Prendiamo atto delle dimissioni dell’ ex Sottosegretario On. Andrea Delmastro Delle Vedove. Senza voler entrare nel labirinto del merito giuridico o delle vicende specifiche – compito che spetta ad altre sedi – non si può non rilevare un dato politico e umano: l’atto del dimettersi, in un’epoca di poltrone bullonate al pavimento, conserva in sé un seme di nobiltà narrativa. È un gesto che, teoricamente, dovrebbe servire a proteggere le istituzioni e a rasserenare il clima, mettendo il bene comune davanti alla posizione personale. In un panorama dove la responsabilità politica sembra essere diventata un concetto astratto, quasi preistorico, scegliere di fare un passo indietro non è una resa, ma una riaffermazione di dignità.
La coerenza non è un optional, tuttavia, se il gesto dell’On. Andrea Delmastro Delle Vedove si muove su un binario di chiarezza, non si può dire lo stesso per la gestione dell’assessore regionale Elena Chiorino. Qui entriamo nel campo delle “dimissioni a metà”, una formula che politicamente fatico a comprendere. Se un amministratore o un rappresentante ritiene, in coscienza o per opportunità, di aver commesso un errore o di non poter più garantire la serenità del proprio ruolo, la via d’uscita dovrebbe essere una sola: netta e totale.
Le mezze misure lasciano spazio a interpretazioni ambigue e alimentano quel senso di precarietà che già attanaglia il rapporto tra cittadini e amministrazione. Come diceva mio nonno, con la saggezza pragmatica di una volta, “piuttosto che niente, è meglio piuttosto”, ma in politica il “piuttosto” spesso sa di fumo negli occhi, di un tentativo di salvare capra e cavoli mentre la casa brucia. Se ci si sente fuori dai giochi, si posano le chiavi e si esce, senza restare sulla soglia a guardare dentro, cercando di mantenere un piede nella stanza dei bottoni.
Il referendum: quando lo strumento sovrasta il merito, questa riflessione sulla coerenza si estende inevitabilmente ai recenti dibattiti sul referendum sulla giustizia. Abbiamo assistito a una deriva preoccupante: un istituto di democrazia diretta, che dovrebbe chiamare i cittadini a esprimersi su contenuti tecnici e riforme strutturali, è stato svuotato della sua essenza. Il referendum non è stato valutato per il merito dei suoi quesiti che pure toccavano nervi scoperti del nostro sistema giudiziario ma è stato cavalcato esclusivamente come uno strumento politico di logoramento contro il governo.

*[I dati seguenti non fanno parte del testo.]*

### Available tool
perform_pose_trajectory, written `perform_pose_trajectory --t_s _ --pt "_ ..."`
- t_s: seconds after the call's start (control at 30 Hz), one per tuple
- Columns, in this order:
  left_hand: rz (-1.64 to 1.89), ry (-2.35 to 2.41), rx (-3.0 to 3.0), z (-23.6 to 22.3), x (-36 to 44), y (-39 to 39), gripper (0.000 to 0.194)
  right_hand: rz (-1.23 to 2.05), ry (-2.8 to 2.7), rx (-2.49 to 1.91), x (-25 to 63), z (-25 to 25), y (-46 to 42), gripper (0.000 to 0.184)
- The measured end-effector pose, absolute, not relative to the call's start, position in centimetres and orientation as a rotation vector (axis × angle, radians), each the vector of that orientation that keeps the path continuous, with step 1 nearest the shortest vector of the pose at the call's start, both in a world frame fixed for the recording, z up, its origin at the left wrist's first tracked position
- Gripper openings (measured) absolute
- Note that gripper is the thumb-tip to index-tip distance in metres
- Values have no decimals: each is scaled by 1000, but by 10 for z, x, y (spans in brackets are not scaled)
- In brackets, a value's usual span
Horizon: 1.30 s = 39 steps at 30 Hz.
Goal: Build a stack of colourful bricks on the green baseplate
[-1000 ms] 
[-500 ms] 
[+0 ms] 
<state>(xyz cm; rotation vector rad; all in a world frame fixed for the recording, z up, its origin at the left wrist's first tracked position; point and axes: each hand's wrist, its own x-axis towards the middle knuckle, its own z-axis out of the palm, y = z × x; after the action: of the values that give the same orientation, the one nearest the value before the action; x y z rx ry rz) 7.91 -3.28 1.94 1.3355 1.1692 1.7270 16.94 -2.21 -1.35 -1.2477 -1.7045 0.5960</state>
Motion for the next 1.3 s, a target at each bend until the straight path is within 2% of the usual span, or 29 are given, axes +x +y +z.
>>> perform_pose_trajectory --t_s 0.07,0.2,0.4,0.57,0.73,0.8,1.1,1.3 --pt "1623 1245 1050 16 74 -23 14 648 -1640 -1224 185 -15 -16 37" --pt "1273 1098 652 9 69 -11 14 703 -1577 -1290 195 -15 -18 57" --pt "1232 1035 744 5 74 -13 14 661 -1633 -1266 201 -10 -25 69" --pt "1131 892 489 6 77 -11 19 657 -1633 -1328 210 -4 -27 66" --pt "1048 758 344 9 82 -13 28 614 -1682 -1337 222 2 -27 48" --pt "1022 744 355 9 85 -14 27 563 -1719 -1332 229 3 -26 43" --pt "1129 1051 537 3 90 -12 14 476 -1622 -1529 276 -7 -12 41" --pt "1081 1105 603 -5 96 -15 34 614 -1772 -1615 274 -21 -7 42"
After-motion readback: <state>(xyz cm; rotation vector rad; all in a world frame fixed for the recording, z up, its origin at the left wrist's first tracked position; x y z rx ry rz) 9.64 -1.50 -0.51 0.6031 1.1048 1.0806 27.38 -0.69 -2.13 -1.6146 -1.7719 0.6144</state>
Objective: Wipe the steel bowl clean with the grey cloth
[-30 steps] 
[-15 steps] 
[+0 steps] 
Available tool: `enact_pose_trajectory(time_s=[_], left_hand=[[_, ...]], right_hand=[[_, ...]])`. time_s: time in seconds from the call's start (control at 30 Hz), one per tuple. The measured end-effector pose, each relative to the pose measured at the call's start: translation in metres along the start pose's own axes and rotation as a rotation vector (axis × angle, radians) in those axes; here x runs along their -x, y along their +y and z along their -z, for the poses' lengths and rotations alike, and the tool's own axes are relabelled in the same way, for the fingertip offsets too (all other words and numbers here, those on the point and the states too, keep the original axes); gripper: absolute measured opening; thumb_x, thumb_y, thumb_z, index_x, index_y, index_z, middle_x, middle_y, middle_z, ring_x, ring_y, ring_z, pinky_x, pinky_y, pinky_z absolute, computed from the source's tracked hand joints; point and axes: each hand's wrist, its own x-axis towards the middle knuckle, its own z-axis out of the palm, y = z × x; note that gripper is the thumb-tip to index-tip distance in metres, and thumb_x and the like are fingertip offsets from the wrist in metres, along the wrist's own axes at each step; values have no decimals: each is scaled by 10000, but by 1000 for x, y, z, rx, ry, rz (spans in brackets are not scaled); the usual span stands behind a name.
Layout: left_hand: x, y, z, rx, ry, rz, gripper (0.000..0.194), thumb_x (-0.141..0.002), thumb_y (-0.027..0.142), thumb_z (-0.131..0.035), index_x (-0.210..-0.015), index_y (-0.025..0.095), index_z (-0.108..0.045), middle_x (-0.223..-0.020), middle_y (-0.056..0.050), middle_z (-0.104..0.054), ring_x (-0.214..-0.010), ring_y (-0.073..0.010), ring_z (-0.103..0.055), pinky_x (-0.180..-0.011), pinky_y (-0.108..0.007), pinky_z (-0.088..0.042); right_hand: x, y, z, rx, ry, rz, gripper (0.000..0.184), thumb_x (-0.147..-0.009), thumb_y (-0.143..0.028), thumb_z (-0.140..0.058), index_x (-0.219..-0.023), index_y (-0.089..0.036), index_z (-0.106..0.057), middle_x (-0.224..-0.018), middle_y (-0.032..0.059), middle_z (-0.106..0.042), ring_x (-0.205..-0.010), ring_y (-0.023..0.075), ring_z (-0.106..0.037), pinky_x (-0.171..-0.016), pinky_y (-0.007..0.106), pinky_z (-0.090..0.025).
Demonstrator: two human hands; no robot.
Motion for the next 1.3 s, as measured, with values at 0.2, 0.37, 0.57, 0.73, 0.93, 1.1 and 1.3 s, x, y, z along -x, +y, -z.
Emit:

Quando la politica rinuncia a discutere i contenuti per trasformare ogni occasione in un test di gradimento o in una trappola per l’avversario, a perdere è la collettività. Si è preferito parlare di “spallate” e di equilibri di potere piuttosto che di certezza della pena, separazione delle carriere o responsabilità civile dei magistrati. È il trionfo della tattica sulla visione, della propaganda sulla riforma. Un’occasione sprecata che conferma quanto la dialettica attuale preferisca lo scontro frontale alla costruzione di un sistema più giusto.
L’aspetto più amaro di questa vicenda resta però lo spettacolo offerto dalla sinistra biellese. È un paradosso quasi teatrale: organizzare una manifestazione per chiedere dimissioni che sono già avvenute, e decidere di andare in scena, comunque, trasformando una protesta (ormai anacronistica) in una festa di piazza.
Rivendicare la paternità di un risultato (le dimissioni dell’On. Delmastro da Sottosegretario alla Giustizia) a cui non si è contribuito minimamente è un esercizio di stile discutibile. Abbiamo assistito a festeggiamenti per una “vittoria” di cui nulla c’entrano. È l’immagine di una politica che non costruisce, ma aspetta il passo falso dell’avversario per poter finalmente occupare uno spazio mediatico, senza offrire una proposta alternativa che sia degna di questo nome.
C’è un vecchio adagio che recita:”I cani ballano sul cadavere dei leoni, ma i leoni restano leoni e i cani restano cani”. Vedere la sinistra esultare sulle macerie di una decisione altrui, senza aver mosso un dito per agevolarla concretamente, restituisce l’immagine di un’opposizione che preferisce la coreografia alla sostanza. Uno spettacolo terribile che non nobilita chi lo ha messo in scena e che, purtroppo, conferma quanto sia distante “palazzo mancino” e i soliti compagni ubbidienti dal sentire comune della gente, che alla danza della gioia avrebbe preferito, forse, un dignitoso silenzio e un impegno reale sui problemi che affliggono il territorio.